Este año, además, debutaron dos centros de entrenamiento donde se simulan faenas en altura, con instalaciones parecidas a las de las pruebas de los reality shows. Uno de esos lo abrió en Pudahuel la Asociación Chilena de Seguridad. Se trata de un domo de 3.000 m2, donde se practica en torres metálicas de 12 metros y postes de luz sin electrificar. “Ahí aprenden, entre otras cosas, a desplazarse por un andamio y a anclarse (afirmarse de la estructura). A quienes sufren de vértigo también les enseñamos a confiar en sus equipos de protección personal. Y pese a que no pierden el miedo altiro, logran sentirse más seguros”, dice Mario Cárdenas, uno de los instructores.

El otro recinto de entrenamiento en alturas lo instaló la Mutual de Seguridad en Peñaflor y cuenta con estructuras similares al de Pudahuel.

CIUDAD ACRISTALADA

En estos centros se capacitan también personas que limpian vidrios a más 100 metros. Precisamente ese es uno de los rubros que se crearon con el desarrollo de polos financieros como Sanhattan y Nueva Las Condes, donde las torres siguen la tendencia internacional del revestimiento de cristal. 

A fines de los 90 había en Santiago un par de empresas que aseaban esos vidrios. “Hoy, bordean las 20”, dice Roberto Hueraman, quien creó una compañía especializada en este rubro. 

Quienes se dedican a esa compleja labor necesitan una preparación especial y un examen sicológico. “De todos modos, a muchos les atrae la idea de subir”, sostiene Andrés Alcalde, gerente de GNF Servicios, otra de las empresas de este rubro.

Un santiaguino amante de las alturas, Juan José Illmer, vio en los rascacielos capitalinos un buen negocio.

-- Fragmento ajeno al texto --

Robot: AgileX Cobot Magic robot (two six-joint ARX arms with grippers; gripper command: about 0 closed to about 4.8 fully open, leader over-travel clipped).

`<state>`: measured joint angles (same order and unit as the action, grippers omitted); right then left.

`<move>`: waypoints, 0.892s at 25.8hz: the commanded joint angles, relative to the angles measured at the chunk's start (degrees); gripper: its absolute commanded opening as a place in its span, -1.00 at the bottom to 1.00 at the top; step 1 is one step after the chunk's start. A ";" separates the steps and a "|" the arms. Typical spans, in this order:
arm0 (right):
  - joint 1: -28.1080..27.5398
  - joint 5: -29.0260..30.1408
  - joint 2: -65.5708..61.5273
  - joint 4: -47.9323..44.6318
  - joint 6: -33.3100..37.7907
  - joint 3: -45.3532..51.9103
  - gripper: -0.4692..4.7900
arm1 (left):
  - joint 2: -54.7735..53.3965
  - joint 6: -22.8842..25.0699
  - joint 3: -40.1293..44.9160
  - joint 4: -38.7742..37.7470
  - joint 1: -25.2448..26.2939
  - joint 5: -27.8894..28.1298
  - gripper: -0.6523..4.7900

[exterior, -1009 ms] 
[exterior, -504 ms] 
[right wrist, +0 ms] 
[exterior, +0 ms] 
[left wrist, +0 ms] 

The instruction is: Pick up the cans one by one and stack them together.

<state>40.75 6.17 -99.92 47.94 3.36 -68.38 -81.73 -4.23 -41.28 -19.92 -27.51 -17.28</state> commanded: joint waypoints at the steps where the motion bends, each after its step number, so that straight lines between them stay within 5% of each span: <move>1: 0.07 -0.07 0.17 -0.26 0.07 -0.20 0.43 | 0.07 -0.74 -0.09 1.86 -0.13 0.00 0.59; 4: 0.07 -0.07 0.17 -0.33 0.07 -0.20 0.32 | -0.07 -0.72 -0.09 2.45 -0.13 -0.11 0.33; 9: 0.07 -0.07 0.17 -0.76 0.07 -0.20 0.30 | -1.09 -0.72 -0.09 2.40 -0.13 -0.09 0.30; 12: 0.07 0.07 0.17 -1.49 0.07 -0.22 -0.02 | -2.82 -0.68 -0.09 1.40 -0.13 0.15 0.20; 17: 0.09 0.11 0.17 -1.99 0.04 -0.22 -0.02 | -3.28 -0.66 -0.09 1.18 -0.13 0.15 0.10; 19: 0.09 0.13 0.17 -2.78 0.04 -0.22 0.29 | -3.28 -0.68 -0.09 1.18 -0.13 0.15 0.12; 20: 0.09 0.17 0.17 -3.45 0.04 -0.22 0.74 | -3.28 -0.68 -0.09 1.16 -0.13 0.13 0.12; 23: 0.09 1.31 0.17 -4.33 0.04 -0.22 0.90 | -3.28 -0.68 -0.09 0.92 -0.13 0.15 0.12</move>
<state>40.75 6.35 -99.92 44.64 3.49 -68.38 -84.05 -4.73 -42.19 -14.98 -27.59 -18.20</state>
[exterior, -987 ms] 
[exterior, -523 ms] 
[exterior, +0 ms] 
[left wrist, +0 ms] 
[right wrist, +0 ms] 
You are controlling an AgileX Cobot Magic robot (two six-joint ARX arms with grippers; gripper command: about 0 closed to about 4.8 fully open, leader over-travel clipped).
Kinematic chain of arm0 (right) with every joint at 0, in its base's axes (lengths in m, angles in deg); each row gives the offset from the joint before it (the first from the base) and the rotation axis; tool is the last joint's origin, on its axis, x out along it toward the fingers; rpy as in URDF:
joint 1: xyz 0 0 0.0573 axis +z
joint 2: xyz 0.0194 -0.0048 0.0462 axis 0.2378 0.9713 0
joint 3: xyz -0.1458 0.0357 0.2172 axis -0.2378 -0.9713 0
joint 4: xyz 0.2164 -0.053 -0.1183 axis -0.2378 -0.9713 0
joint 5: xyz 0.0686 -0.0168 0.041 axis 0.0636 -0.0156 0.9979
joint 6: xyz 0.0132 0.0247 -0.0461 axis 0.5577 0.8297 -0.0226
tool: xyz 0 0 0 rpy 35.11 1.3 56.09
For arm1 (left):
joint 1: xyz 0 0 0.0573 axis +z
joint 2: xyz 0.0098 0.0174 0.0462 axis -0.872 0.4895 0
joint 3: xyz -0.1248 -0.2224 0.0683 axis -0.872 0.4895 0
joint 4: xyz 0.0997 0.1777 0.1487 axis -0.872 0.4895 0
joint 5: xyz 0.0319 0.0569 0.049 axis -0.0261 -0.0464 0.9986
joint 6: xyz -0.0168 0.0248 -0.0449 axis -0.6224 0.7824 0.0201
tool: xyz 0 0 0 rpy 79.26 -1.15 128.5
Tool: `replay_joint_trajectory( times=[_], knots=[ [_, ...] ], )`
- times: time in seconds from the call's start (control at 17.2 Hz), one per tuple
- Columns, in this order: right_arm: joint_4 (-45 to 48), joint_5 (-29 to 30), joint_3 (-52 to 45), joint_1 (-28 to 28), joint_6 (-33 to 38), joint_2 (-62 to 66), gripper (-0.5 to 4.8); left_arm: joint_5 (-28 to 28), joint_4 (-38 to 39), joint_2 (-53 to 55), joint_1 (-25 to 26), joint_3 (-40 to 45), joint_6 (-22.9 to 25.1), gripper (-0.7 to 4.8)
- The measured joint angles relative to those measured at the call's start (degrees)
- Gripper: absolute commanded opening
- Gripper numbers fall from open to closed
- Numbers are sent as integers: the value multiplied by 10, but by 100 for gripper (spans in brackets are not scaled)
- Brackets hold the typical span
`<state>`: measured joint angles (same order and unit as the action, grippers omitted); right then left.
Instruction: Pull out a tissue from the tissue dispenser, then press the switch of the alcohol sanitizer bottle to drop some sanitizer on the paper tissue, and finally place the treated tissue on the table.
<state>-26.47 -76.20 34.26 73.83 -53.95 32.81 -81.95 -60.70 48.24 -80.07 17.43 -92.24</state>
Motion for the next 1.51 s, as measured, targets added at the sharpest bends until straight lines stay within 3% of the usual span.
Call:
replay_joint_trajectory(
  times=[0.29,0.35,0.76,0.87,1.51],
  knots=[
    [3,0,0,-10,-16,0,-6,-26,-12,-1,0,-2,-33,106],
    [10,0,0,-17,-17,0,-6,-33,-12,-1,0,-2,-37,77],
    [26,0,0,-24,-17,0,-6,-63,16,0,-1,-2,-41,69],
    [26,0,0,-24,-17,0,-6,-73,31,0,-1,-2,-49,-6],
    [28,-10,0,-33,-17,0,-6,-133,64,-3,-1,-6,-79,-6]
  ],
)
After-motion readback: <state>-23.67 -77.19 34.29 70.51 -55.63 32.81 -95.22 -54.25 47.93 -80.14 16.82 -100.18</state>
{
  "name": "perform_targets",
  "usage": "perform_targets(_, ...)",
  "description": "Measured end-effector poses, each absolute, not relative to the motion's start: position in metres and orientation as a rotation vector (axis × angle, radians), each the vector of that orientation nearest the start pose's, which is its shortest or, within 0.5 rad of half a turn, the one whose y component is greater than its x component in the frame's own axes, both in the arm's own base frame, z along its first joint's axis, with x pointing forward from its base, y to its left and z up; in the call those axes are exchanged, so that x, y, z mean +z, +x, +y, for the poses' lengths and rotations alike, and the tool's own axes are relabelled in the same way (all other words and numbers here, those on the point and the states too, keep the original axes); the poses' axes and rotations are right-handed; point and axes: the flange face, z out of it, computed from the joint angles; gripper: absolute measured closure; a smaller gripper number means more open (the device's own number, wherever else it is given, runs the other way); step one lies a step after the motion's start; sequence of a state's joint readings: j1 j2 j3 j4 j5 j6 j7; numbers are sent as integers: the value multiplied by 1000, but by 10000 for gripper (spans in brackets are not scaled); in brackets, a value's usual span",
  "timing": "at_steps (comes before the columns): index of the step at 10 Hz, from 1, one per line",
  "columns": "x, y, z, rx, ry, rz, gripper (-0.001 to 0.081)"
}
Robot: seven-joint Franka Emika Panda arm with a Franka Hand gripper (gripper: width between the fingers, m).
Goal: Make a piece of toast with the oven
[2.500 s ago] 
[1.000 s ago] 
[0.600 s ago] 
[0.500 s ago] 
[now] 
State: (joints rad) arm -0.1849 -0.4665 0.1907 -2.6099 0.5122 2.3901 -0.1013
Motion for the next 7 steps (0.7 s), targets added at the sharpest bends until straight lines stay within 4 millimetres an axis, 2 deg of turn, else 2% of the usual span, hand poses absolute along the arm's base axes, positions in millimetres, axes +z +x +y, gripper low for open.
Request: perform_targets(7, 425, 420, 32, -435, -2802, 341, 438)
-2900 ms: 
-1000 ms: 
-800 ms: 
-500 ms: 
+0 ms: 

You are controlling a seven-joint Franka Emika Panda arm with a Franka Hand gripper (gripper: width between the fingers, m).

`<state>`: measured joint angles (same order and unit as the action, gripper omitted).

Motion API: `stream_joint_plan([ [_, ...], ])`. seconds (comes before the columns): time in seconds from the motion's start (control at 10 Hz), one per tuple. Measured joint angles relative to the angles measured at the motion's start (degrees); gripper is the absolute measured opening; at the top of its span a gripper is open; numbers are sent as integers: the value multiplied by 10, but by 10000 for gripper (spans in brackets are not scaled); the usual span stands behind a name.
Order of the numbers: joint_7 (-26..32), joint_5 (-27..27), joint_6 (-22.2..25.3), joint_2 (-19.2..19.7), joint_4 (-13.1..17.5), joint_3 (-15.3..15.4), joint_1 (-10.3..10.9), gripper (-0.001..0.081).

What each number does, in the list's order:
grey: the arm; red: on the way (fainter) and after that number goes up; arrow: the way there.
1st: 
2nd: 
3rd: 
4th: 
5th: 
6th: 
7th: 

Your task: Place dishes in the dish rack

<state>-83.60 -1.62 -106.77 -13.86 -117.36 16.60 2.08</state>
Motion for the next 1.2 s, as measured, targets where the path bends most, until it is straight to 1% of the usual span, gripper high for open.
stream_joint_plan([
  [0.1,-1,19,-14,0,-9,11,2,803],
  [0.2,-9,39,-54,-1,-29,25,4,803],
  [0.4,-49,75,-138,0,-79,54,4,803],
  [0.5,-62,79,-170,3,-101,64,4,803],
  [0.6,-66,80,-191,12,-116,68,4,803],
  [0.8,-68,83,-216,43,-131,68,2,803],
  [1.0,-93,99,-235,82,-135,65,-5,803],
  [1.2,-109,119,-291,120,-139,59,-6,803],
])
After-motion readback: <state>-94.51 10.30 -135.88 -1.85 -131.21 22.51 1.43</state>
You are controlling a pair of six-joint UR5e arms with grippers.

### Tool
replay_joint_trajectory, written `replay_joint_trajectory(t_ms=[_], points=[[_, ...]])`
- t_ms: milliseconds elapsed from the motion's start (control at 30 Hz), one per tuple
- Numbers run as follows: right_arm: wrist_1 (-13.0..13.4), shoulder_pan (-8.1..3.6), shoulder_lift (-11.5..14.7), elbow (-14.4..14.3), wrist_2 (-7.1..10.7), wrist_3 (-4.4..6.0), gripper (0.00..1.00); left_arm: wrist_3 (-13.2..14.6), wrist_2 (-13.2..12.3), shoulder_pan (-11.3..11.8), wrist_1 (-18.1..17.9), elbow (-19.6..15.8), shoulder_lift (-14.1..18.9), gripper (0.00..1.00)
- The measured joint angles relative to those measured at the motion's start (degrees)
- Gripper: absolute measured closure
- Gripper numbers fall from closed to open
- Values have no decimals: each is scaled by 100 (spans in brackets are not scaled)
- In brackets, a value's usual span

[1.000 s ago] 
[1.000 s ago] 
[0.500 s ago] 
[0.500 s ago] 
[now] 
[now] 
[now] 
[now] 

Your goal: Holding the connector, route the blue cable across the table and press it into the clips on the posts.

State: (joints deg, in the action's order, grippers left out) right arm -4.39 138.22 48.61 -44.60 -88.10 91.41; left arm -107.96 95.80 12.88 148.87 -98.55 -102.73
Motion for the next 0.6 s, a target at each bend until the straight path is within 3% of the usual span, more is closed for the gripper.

Esto, porque para aprovechar su experiencia como andinista, montó en 2008 una compañía que ofrece servicios especiales en grandes alturas, como la instalación de publicidad. De hecho, esta fue la que en 2010 colgó una enorme bandera chilena en la fachada de la Torre Telefónica, que a mediados de los 90 fue  la más alta de la ciudad.